┌─ Material provided

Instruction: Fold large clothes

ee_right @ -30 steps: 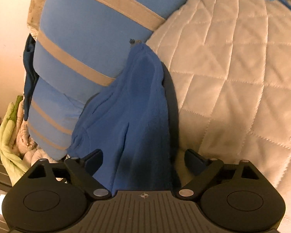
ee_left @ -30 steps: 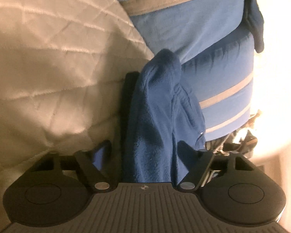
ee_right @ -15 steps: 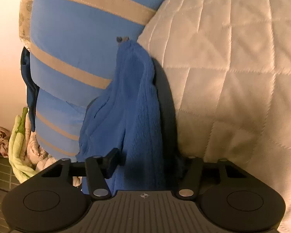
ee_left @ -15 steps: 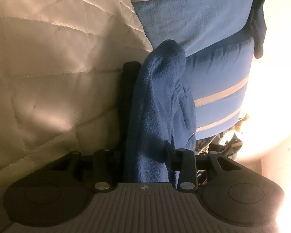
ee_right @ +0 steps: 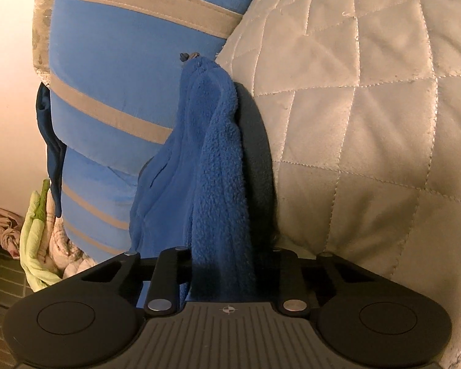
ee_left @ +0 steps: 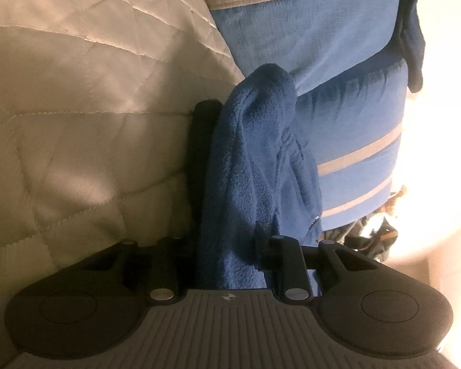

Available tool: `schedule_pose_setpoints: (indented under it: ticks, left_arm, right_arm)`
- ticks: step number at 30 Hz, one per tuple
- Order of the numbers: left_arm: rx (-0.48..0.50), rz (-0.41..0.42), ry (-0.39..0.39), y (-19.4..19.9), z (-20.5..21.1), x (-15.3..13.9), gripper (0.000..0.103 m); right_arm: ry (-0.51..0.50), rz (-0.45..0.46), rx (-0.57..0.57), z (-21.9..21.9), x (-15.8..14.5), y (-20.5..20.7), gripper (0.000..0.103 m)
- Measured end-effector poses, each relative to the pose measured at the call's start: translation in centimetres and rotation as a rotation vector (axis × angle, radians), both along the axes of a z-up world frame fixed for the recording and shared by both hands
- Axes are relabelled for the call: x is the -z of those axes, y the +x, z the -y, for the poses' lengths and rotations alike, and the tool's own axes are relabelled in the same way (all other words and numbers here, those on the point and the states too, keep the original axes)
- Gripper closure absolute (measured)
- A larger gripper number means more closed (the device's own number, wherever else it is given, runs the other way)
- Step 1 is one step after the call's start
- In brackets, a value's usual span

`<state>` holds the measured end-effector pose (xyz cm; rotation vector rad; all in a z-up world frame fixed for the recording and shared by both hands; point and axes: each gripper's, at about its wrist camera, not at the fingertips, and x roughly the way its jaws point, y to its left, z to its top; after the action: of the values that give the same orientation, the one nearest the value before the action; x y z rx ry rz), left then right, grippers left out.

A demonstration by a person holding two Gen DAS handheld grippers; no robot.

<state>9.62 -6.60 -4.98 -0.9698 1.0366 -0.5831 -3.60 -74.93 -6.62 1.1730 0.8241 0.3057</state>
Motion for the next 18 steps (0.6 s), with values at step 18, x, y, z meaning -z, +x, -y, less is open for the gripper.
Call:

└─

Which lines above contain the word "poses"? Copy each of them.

- Measured end-effector poses, each relative to the pose measured at the call's start: translation in centimetres and rotation as a rotation vector (axis × angle, radians), both along the axes of a z-up world frame fixed for the recording and shared by both hands
- Axes are relabelled for the call: x is the -z of those axes, y the +x, z the -y, for the poses' lengths and rotations alike, and the tool's own axes are relabelled in the same way (all other words and numbers here, those on the point and the states too, keep the original axes)

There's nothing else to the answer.